Data provided =
=== Begin Enclosure ===

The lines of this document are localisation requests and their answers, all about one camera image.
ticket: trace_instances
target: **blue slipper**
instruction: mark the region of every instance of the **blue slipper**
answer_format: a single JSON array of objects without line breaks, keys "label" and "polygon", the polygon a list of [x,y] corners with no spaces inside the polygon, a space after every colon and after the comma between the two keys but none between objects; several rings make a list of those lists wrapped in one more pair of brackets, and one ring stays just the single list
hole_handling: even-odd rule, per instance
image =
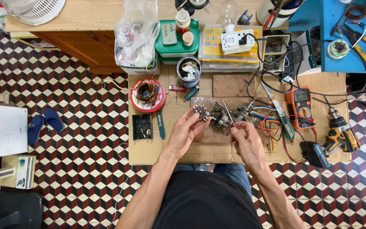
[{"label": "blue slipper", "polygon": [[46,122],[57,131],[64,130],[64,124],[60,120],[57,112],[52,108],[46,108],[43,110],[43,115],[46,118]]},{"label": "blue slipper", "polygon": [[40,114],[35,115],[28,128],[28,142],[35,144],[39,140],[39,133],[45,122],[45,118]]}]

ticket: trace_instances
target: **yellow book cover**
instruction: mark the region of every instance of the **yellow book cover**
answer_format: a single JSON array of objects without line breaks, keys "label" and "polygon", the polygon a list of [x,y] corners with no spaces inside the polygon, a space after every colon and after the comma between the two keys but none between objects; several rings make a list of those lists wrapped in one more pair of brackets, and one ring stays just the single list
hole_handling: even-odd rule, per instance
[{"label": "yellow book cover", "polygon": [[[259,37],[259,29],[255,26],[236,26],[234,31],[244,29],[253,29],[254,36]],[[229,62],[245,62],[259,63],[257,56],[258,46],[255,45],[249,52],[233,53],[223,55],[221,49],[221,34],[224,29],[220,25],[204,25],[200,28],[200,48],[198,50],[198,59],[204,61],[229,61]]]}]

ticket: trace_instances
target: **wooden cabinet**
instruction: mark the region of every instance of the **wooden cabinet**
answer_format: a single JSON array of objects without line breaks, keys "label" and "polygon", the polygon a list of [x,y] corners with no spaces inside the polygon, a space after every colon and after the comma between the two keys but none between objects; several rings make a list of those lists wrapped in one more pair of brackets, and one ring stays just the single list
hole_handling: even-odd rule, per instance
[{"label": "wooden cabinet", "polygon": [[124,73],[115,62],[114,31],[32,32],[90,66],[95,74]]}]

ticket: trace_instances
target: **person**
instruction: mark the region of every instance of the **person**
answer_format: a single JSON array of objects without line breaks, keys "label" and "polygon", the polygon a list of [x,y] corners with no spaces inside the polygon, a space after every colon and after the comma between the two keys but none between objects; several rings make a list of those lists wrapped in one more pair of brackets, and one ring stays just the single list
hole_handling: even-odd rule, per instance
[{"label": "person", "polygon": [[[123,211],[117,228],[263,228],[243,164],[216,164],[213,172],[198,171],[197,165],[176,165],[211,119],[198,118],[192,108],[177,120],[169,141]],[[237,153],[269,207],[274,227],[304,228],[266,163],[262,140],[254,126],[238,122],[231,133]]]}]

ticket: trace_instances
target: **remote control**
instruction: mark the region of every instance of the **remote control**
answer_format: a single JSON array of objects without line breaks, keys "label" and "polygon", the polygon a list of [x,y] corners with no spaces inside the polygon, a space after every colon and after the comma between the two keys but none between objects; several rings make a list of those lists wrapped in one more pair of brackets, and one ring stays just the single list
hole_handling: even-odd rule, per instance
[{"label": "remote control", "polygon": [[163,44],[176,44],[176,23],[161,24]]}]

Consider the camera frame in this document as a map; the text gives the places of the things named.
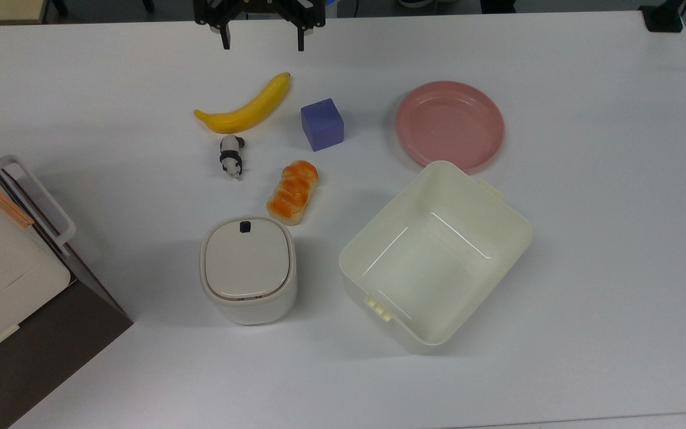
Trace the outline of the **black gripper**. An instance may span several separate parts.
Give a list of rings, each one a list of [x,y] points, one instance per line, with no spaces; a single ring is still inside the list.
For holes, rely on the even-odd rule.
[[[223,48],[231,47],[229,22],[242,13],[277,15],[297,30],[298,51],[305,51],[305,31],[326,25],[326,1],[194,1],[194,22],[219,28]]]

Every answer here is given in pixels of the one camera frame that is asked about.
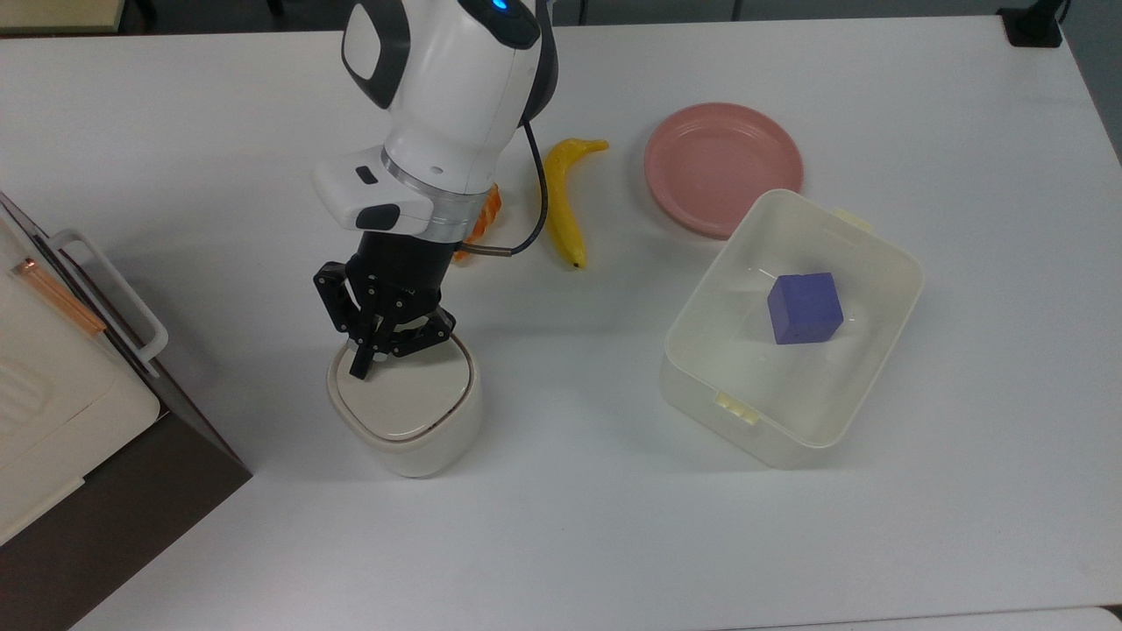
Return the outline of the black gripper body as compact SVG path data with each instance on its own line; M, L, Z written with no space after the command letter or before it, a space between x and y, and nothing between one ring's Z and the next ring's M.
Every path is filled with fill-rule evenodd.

=== End Enclosure ===
=== Begin Enclosure ===

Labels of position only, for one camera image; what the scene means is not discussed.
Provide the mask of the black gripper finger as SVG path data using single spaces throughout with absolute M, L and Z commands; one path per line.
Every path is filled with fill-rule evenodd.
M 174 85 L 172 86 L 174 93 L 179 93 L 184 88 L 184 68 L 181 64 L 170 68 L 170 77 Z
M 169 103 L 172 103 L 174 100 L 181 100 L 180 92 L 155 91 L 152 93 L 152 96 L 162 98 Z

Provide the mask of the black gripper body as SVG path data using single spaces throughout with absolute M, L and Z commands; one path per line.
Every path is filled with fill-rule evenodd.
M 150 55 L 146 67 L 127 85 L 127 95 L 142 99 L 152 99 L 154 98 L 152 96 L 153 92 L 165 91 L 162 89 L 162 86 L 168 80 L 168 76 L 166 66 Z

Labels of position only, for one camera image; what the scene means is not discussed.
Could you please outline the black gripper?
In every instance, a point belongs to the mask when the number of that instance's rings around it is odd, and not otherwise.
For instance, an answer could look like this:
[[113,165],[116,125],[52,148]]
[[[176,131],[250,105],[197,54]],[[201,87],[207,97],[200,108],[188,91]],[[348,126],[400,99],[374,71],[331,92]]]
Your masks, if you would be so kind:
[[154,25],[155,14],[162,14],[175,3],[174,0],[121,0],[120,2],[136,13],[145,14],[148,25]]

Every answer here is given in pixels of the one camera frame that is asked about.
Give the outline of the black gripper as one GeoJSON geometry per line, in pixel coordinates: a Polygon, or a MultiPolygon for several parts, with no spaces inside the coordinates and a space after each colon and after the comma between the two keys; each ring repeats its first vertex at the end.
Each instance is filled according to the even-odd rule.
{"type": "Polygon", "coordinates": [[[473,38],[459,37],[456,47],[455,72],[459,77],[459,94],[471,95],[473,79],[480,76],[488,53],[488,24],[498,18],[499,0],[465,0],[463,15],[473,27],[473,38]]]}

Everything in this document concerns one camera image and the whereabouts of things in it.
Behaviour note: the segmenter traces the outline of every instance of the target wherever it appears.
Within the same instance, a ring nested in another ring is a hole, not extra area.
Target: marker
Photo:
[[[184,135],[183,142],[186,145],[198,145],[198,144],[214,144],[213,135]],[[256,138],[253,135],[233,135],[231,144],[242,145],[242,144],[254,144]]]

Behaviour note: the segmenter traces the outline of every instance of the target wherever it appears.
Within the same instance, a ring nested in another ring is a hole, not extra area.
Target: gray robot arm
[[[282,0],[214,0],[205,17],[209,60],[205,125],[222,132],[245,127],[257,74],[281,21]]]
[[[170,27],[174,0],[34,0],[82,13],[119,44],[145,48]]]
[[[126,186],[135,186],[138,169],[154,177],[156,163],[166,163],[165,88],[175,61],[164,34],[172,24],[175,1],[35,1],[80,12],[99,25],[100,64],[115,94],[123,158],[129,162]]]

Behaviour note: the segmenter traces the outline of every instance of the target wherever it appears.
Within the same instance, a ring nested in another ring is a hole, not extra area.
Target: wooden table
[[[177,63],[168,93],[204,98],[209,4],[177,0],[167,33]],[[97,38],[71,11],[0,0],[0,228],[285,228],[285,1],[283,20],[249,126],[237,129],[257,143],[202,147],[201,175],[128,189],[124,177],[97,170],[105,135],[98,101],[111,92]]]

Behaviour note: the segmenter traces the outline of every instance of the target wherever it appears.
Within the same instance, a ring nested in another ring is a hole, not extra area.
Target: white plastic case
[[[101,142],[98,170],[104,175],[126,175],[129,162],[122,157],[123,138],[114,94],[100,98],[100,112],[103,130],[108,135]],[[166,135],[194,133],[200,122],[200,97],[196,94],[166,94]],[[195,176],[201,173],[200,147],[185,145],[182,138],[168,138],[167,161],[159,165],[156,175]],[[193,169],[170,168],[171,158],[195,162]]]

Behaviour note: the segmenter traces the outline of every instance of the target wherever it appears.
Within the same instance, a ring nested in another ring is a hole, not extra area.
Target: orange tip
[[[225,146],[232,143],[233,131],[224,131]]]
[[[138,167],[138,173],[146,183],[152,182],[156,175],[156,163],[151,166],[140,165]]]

=== End Enclosure ===

Task goal = Which of the lines above include the word "this"? Copy each of them.

Exercise result =
The lines of this document are localisation requests and their answers, all about one camera image.
Consider the camera frame in this document as a map; the text gives the places of the things named.
For instance, an answer could look like this:
Everything in this document concerns one camera image and the whereabouts of things in it.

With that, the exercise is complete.